■ **Exercise goal**
Find the line with "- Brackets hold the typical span" in the entries below. Repeat it, every following line, and the line with "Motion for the", exactly and with nothing added.

(Records from a dataset)
▬▬▬

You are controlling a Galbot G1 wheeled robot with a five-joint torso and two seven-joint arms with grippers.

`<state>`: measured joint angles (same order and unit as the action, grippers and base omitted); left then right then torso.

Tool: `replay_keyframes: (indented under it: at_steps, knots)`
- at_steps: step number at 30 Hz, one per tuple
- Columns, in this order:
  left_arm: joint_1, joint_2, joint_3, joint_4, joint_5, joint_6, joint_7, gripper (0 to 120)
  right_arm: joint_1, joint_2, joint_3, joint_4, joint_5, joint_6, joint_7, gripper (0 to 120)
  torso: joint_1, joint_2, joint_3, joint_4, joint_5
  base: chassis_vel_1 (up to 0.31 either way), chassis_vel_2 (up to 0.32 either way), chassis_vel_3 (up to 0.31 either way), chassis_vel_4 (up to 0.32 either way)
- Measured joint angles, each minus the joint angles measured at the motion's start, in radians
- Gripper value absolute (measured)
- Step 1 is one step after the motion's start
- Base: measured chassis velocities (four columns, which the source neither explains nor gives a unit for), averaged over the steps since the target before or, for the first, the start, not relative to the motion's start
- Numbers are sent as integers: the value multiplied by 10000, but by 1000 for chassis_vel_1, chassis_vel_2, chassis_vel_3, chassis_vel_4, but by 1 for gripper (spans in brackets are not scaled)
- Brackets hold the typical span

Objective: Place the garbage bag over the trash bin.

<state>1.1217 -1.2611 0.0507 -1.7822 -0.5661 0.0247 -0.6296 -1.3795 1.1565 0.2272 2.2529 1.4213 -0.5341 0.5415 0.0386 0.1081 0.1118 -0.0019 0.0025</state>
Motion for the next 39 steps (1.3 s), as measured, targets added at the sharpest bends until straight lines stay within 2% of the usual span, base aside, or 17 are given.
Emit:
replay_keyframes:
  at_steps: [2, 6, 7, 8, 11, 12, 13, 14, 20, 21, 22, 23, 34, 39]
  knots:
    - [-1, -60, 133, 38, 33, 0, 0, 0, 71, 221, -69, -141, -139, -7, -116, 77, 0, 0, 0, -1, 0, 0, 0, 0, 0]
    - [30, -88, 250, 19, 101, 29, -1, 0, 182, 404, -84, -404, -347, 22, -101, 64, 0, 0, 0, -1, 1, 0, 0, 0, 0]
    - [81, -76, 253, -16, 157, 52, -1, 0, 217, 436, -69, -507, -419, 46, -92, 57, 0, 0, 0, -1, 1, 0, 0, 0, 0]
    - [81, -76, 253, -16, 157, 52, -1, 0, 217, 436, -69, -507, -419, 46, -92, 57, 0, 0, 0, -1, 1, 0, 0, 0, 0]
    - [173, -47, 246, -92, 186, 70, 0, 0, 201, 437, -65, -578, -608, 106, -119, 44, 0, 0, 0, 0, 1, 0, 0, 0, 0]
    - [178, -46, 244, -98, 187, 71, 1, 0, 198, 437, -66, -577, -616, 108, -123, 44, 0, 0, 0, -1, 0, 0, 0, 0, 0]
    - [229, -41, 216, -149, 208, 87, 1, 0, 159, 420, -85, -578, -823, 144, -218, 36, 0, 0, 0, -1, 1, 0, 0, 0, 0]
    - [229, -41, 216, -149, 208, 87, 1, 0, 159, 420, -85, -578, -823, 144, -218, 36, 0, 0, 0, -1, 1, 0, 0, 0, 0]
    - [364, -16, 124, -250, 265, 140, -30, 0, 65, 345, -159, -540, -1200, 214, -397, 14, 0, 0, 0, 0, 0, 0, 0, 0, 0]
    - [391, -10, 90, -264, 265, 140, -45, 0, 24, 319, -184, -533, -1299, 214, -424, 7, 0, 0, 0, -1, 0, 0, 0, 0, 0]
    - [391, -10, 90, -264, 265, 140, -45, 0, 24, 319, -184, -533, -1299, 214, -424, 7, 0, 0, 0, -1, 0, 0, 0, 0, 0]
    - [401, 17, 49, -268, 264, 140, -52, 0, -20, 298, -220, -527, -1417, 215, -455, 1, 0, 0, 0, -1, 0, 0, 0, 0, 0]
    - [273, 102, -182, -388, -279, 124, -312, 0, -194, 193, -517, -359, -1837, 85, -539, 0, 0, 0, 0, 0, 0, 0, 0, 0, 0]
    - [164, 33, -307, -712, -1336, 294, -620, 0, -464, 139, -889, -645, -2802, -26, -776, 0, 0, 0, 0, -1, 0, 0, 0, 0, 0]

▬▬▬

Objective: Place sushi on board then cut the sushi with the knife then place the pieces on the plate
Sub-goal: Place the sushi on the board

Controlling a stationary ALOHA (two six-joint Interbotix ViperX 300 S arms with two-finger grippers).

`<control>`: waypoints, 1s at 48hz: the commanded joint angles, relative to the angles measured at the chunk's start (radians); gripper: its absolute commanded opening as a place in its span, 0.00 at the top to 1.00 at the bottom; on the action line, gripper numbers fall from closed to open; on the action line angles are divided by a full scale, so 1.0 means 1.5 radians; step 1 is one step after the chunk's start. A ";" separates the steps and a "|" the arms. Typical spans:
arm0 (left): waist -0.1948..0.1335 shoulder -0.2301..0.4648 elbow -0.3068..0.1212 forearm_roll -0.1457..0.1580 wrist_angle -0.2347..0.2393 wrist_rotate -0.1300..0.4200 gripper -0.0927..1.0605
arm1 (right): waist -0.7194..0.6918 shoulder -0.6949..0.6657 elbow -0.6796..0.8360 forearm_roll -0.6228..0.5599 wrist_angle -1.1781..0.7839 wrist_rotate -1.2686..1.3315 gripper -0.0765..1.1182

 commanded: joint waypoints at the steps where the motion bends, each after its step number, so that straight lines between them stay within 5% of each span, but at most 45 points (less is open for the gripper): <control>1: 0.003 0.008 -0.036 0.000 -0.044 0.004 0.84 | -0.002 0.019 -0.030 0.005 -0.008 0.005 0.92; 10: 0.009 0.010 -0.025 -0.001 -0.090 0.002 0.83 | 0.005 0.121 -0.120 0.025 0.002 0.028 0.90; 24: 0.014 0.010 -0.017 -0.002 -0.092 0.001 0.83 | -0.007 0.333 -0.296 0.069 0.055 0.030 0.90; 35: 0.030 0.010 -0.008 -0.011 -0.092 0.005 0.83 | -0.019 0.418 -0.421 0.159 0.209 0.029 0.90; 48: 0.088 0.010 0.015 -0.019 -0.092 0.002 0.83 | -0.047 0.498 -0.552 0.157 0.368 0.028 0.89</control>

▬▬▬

■ **Solution to the exercise**
- Brackets hold the typical span

Objective: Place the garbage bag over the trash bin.

<state>1.1217 -1.2611 0.0507 -1.7822 -0.5661 0.0247 -0.6296 -1.3795 1.1565 0.2272 2.2529 1.4213 -0.5341 0.5415 0.0386 0.1081 0.1118 -0.0019 0.0025</state>
Motion for the next 39 steps (1.3 s), as measured, targets added at the sharpest bends until straight lines stay within 2% of the usual span, base aside, or 17 are given.

The response to this exercise is done.